= Petros Rousos =

Greek communist politician (1908–1992)

Petros Rousos (Πέτρος Ρούσος; 1908–1992), born Petros Polychronidis (Πέτρος Πολυχρονίδης), was a Greek communist politician, author and journalist. Born in Eastern Thrace and spending his youth in Russia, on his arrival in Greece in 1932 he quickly climbed the ranks of the Communist Party of Greece, becoming director of the party newspaper, Rizospastis. Imprisoned by the Metaxas Regime, he escaped in 1941 and played a leading role in the Greek Resistance in the ranks of the National Liberation Front and as a member of the Communist Party politburo. During the Greek Civil War, he served as the Foreign Minister of the communist-led Provisional Democratic Government. After the communists' defeat in 1949, he remained in Soviet exile until 1974, when he returned to Greece, where he remained until his death.
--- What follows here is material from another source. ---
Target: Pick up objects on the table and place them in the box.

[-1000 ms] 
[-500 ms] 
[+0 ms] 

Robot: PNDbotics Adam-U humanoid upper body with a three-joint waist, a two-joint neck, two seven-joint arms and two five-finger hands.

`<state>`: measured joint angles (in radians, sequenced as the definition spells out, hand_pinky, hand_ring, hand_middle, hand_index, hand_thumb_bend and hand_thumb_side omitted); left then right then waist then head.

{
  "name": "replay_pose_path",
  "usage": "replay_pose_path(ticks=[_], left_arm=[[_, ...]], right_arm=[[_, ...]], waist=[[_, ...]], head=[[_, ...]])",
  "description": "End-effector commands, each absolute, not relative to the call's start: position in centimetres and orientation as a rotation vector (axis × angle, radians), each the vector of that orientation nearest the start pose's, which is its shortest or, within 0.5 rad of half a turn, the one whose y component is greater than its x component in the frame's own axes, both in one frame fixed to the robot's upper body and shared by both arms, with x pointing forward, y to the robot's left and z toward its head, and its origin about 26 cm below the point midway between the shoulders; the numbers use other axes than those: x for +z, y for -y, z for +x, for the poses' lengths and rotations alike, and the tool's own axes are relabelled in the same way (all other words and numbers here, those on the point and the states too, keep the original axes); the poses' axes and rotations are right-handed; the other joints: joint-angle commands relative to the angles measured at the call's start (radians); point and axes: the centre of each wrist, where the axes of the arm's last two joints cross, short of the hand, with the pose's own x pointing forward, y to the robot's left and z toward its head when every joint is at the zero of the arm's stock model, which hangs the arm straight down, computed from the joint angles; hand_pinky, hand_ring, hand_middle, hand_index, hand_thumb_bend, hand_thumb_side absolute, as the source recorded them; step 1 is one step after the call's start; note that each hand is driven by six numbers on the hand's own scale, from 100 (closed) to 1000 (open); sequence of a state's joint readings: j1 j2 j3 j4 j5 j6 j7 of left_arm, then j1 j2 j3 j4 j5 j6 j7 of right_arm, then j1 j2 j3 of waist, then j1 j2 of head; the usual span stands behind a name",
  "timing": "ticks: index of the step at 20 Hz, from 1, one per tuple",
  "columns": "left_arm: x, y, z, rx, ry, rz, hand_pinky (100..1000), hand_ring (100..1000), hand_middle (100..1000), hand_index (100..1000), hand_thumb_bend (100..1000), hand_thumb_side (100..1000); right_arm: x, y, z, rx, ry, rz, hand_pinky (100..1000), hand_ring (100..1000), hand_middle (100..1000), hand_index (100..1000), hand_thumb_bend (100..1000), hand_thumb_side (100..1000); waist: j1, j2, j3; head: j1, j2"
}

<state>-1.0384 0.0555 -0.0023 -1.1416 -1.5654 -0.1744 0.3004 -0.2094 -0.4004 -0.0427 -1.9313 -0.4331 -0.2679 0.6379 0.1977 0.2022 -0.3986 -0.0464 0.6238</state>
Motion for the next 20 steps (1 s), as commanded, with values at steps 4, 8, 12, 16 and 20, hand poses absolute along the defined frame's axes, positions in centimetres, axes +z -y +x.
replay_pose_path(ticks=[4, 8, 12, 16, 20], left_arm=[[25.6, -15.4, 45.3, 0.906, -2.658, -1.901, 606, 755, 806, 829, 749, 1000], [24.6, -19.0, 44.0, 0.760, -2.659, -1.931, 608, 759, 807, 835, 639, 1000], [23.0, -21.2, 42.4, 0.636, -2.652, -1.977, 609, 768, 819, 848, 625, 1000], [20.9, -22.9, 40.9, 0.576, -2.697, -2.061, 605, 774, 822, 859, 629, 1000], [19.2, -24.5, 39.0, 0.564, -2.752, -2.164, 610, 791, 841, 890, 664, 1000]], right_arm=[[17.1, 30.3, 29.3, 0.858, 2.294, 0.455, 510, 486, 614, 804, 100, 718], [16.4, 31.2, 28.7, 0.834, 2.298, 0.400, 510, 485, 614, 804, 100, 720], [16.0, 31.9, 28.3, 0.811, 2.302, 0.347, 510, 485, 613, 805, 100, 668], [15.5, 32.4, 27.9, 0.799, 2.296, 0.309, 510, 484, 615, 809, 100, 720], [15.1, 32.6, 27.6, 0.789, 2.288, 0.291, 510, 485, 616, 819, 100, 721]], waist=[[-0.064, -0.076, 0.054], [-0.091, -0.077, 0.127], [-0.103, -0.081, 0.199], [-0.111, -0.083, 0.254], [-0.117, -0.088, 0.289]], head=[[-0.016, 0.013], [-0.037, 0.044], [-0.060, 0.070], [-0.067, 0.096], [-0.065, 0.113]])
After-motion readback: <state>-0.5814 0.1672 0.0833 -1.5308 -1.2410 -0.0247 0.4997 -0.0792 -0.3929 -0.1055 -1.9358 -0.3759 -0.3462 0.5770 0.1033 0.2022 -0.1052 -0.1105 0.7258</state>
He was married to another leading communist politician, Chrysa Hatzivasileiou, but distanced himself from her in 1949, when she criticized Party chairman Nikos Zachariadis.

==Works==
- Marxism-Leninism, the worldview of the proletariat (Μαρξισμός – Λενινισμός, η κοσμοθεωρία του προλεταριάτου), 1933.
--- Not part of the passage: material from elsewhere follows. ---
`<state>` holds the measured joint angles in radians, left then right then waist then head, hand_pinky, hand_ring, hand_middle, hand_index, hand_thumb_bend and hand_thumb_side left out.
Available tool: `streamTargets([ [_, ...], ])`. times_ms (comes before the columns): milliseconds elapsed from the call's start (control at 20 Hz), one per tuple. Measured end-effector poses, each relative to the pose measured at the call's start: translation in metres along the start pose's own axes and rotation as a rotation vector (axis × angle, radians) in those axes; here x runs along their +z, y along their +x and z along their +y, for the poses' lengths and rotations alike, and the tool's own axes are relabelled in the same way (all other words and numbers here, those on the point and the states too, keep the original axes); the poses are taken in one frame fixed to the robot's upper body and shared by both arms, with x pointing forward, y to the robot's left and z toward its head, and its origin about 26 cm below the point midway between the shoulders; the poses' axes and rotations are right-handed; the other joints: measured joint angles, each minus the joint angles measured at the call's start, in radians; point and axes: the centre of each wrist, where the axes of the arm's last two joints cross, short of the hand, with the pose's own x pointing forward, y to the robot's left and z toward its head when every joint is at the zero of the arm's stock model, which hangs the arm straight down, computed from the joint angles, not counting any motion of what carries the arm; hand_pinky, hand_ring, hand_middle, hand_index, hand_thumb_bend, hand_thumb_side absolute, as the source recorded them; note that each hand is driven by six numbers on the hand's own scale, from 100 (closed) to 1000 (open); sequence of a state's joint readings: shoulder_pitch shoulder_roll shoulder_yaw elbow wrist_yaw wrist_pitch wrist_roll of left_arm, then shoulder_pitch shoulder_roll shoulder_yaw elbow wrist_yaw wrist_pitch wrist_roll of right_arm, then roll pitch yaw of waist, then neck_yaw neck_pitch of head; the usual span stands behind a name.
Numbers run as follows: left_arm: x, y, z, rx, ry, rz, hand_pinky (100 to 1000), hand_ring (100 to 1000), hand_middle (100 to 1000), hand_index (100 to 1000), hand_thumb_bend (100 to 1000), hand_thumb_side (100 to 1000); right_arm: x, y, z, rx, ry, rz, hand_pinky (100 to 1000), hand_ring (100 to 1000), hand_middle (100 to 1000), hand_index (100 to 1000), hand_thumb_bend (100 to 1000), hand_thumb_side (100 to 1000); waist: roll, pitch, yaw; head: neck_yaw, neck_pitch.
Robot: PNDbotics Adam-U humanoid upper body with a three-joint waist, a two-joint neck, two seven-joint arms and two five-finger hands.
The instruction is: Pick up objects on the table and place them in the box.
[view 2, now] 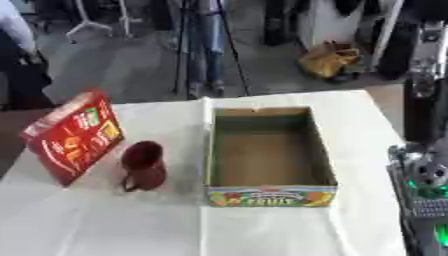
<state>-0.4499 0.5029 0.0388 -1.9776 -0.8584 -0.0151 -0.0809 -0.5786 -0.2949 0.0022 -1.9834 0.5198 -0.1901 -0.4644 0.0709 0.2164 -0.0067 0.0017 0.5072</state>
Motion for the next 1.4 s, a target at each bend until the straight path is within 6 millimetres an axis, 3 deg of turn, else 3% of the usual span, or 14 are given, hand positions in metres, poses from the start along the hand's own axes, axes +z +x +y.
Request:
streamTargets([
  [550,-0.002,-0.005,0.010,-0.136,-0.255,-0.052,992,1000,958,994,222,1000,0.002,-0.001,0.000,0.020,0.012,0.012,953,927,899,921,100,1000,0.003,0.000,0.001,-0.002,0.000],
  [700,-0.003,-0.005,0.011,-0.153,-0.284,-0.068,976,996,955,990,344,1000,0.002,0.000,0.000,0.023,0.015,0.014,953,927,898,917,100,1000,0.005,0.000,0.001,-0.003,0.000],
  [1000,-0.009,-0.014,0.008,-0.177,-0.368,-0.085,874,935,948,1000,406,918,0.003,0.000,0.001,0.028,0.021,0.020,956,927,895,911,100,1000,0.012,-0.002,0.004,-0.005,0.000],
  [1050,-0.010,-0.016,0.007,-0.178,-0.381,-0.084,883,942,947,1000,398,916,0.003,0.000,0.001,0.028,0.022,0.021,958,927,895,910,100,1000,0.013,-0.003,0.004,-0.005,0.000],
  [1100,-0.011,-0.018,0.007,-0.186,-0.397,-0.083,969,1000,959,1000,387,915,0.003,0.000,0.001,0.029,0.024,0.023,959,927,895,910,100,1000,0.013,-0.004,0.006,-0.004,0.000],
  [1400,-0.016,-0.034,0.005,-0.315,-0.493,-0.025,1000,1000,987,1000,367,915,0.006,0.000,0.002,0.030,0.037,0.034,959,921,894,907,100,1000,0.022,-0.007,0.006,0.004,-0.002],
])
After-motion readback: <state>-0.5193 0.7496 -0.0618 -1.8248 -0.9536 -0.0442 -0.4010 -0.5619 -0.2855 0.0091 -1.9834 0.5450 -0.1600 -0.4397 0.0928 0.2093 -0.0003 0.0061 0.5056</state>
- Dimitris Glinos, the life of the thinker and fighter of the Modern Greek Renaissance (Δημήτρης Γληνός, η πορεία του διανοητή-αγωνιστή της Νεοελληνικής Αναγέννησης) 1943.
- Questions of our History: Formation of the Greek nation (Ζητήματα της Ιστορίας μας: Διαμόρφωση του ελληνικού έθνους), 1955.
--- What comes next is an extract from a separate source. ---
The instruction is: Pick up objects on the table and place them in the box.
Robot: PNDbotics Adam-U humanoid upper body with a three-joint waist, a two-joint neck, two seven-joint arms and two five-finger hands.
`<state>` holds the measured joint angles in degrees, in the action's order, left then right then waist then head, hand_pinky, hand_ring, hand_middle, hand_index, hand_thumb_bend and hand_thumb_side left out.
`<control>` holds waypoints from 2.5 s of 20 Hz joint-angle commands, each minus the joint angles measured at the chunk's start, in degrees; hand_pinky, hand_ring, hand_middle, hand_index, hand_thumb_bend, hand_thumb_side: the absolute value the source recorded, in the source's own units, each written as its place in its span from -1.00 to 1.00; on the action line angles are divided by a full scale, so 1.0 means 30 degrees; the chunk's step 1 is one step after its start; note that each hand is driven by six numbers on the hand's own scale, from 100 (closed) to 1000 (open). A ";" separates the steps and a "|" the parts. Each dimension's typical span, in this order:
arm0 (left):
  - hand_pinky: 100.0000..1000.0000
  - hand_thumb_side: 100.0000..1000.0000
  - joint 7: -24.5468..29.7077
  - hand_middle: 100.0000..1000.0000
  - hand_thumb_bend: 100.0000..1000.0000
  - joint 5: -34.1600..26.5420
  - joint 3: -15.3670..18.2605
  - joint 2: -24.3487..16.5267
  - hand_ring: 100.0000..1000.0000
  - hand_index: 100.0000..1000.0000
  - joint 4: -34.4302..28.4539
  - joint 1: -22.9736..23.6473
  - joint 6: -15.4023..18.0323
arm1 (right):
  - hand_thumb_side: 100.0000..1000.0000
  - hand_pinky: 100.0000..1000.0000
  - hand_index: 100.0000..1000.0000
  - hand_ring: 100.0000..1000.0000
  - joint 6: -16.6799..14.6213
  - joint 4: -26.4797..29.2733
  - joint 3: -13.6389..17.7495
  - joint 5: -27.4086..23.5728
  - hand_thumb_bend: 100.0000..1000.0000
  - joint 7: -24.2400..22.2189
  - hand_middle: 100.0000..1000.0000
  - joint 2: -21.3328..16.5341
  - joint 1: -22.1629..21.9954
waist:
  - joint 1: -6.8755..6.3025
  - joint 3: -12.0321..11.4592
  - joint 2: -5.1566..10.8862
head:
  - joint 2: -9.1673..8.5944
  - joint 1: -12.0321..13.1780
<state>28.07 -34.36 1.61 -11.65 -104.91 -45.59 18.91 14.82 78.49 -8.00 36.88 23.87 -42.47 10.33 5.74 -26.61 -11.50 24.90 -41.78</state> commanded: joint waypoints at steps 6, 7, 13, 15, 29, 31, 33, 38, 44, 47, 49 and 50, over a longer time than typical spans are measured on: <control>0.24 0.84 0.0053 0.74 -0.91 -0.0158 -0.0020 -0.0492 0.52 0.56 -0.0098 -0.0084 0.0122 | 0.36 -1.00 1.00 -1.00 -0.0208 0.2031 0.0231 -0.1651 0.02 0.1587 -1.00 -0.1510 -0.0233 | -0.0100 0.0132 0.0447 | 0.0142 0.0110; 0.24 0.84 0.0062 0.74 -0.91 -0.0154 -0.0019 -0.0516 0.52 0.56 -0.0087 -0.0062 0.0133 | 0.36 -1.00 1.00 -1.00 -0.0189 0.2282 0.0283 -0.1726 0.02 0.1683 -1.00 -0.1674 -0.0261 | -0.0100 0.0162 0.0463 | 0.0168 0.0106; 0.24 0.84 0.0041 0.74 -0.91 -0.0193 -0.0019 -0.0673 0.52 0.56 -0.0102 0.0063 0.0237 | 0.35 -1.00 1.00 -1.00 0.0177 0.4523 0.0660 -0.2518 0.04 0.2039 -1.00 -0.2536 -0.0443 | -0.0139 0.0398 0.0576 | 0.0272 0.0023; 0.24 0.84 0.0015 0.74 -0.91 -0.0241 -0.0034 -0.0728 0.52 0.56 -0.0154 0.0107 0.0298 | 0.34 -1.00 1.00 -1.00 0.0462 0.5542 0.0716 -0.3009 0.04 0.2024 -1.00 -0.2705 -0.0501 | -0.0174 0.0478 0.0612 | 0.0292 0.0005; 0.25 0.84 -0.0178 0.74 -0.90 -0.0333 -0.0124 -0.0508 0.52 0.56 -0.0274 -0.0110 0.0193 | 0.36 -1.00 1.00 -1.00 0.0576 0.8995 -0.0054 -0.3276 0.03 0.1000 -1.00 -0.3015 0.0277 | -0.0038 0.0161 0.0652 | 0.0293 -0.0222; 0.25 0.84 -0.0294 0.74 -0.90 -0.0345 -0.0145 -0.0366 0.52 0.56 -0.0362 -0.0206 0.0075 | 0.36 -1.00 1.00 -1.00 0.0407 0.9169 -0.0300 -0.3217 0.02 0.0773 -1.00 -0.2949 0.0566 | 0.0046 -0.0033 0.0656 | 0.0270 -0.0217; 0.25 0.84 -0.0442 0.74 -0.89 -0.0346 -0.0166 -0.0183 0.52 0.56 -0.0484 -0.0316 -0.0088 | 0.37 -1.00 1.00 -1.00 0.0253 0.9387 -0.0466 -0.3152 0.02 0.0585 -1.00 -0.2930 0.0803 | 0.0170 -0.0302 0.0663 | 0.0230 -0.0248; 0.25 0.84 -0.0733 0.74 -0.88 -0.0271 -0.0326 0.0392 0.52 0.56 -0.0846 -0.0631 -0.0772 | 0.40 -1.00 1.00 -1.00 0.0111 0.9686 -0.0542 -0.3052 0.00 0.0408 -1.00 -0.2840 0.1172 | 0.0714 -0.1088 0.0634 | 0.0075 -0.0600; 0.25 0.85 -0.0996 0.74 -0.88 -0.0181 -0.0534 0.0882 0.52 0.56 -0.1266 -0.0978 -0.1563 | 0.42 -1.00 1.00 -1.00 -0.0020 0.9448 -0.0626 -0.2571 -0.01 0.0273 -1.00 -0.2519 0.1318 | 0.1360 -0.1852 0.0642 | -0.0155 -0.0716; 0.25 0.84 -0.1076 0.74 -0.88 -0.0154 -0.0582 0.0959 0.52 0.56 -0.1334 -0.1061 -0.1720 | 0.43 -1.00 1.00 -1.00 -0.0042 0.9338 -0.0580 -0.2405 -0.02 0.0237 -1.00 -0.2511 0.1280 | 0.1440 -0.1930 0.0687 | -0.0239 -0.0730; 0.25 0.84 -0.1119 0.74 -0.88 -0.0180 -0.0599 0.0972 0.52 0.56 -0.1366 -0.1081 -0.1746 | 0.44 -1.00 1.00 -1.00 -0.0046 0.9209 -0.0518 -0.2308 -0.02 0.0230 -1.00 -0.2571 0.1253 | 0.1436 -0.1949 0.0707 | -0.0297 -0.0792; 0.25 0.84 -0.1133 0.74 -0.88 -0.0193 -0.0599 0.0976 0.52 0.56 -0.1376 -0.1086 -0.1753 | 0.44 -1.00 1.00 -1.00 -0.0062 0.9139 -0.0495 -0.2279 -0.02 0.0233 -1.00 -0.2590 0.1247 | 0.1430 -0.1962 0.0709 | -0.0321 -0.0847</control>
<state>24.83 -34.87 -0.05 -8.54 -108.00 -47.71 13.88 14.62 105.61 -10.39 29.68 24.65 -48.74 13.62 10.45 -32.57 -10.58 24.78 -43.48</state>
- Reference aid for a new history of Greece: Turkish and Venetian rule (Βοήθημα νέας ιστορίας της Ελλάδας: Τουρκοκρατία-Βενετοκρατία), 1958.
- The October Revolution and Greece (Η Οχτωβριανή Επανάσταση και η Ελλάδα), 1967.
- Of Youth, tales for the youth (Της νιότης, αφηγήματα για τη νεολαία), 1972.
- The Great Quinquennium, 1940-1945 (Η Μεγάλη Πενταετία, 1940-1945), 1976.